▶ Exercise prompt
The data below should be retyped exactly, with the pictures left out.

▶ Input data
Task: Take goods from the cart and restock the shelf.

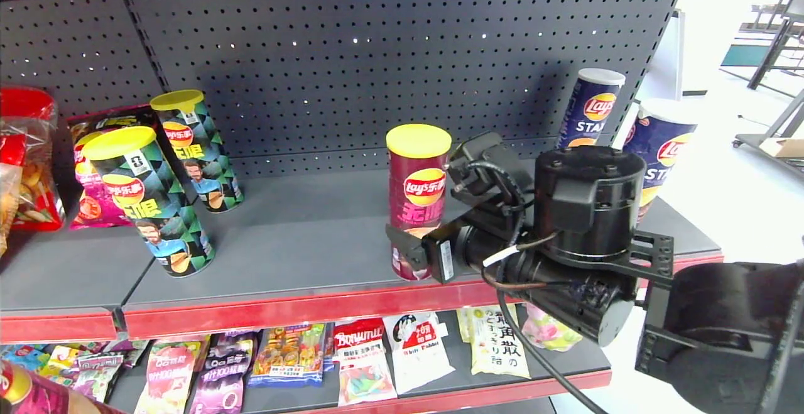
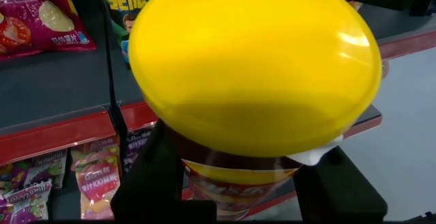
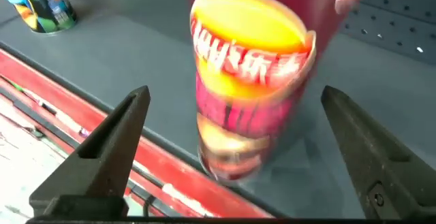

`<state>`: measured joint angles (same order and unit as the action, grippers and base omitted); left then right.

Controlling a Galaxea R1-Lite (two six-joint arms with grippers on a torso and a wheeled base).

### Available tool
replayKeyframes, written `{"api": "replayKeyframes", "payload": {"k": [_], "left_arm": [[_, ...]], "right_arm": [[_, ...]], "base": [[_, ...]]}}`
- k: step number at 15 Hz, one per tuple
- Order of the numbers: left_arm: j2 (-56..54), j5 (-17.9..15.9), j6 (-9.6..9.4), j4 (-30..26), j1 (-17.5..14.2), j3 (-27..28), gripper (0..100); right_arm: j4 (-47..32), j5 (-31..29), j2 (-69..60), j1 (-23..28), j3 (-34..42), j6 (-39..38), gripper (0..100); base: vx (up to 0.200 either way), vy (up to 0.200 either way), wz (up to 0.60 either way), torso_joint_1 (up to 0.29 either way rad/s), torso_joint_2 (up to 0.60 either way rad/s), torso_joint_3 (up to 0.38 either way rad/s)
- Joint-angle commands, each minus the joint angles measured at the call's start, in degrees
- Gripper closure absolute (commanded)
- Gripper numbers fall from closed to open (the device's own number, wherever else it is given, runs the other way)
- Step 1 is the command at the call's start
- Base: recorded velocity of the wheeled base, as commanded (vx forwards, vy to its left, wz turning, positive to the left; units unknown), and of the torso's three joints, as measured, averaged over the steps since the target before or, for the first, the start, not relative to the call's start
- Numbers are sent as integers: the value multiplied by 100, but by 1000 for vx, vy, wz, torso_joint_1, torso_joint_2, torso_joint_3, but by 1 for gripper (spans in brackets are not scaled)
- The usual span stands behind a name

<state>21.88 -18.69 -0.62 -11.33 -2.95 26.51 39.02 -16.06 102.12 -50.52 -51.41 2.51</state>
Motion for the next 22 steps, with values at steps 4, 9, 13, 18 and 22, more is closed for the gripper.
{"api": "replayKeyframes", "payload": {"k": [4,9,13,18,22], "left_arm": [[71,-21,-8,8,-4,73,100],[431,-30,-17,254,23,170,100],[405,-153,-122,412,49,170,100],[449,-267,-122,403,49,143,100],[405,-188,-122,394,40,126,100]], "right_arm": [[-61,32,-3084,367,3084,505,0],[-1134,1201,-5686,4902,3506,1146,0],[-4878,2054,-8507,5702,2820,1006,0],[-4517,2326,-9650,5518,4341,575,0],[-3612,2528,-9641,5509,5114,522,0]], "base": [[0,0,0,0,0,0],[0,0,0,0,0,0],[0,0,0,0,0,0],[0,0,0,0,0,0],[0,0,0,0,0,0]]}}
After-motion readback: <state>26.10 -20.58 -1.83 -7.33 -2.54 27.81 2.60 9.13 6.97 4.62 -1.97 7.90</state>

▶ Problem solution
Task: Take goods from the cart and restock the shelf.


`<state>`: measured joint angles (same order and unit as the action, grippers and base omitted); left then right.

Controlling a Galaxea R1-Lite (two six-joint arms with grippers on a torso and a wheeled base).

### Available tool
replayKeyframes, written `{"api": "replayKeyframes", "payload": {"k": [_], "left_arm": [[_, ...]], "right_arm": [[_, ...]], "base": [[_, ...]]}}`
- k: step number at 15 Hz, one per tuple
- Order of the numbers: left_arm: j2 (-56..54), j5 (-17.9..15.9), j6 (-9.6..9.4), j4 (-30..26), j1 (-17.5..14.2), j3 (-27..28), gripper (0..100); right_arm: j4 (-47..32), j5 (-31..29), j2 (-69..60), j1 (-23..28), j3 (-34..42), j6 (-39..38), gripper (0..100); base: vx (up to 0.200 either way), vy (up to 0.200 either way), wz (up to 0.60 either way), torso_joint_1 (up to 0.29 either way rad/s), torso_joint_2 (up to 0.60 either way rad/s), torso_joint_3 (up to 0.38 either way rad/s)
- Joint-angle commands, each minus the joint angles measured at the call's start, in degrees
- Gripper closure absolute (commanded)
- Gripper numbers fall from closed to open (the device's own number, wherever else it is given, runs the other way)
- Step 1 is the command at the call's start
- Base: recorded velocity of the wheeled base, as commanded (vx forwards, vy to its left, wz turning, positive to the left; units unknown), and of the torso's three joints, as measured, averaged over the steps since the target before or, for the first, the start, not relative to the call's start
- Numbers are sent as integers: the value multiplied by 100, but by 1000 for vx, vy, wz, torso_joint_1, torso_joint_2, torso_joint_3, but by 1 for gripper (spans in brackets are not scaled)
- The usual span stands behind a name

<state>21.88 -18.69 -0.62 -11.33 -2.95 26.51 39.02 -16.06 102.12 -50.52 -51.41 2.51</state>
Motion for the next 22 steps, with values at steps 4, 9, 13, 18 and 22, more is closed for the gripper.
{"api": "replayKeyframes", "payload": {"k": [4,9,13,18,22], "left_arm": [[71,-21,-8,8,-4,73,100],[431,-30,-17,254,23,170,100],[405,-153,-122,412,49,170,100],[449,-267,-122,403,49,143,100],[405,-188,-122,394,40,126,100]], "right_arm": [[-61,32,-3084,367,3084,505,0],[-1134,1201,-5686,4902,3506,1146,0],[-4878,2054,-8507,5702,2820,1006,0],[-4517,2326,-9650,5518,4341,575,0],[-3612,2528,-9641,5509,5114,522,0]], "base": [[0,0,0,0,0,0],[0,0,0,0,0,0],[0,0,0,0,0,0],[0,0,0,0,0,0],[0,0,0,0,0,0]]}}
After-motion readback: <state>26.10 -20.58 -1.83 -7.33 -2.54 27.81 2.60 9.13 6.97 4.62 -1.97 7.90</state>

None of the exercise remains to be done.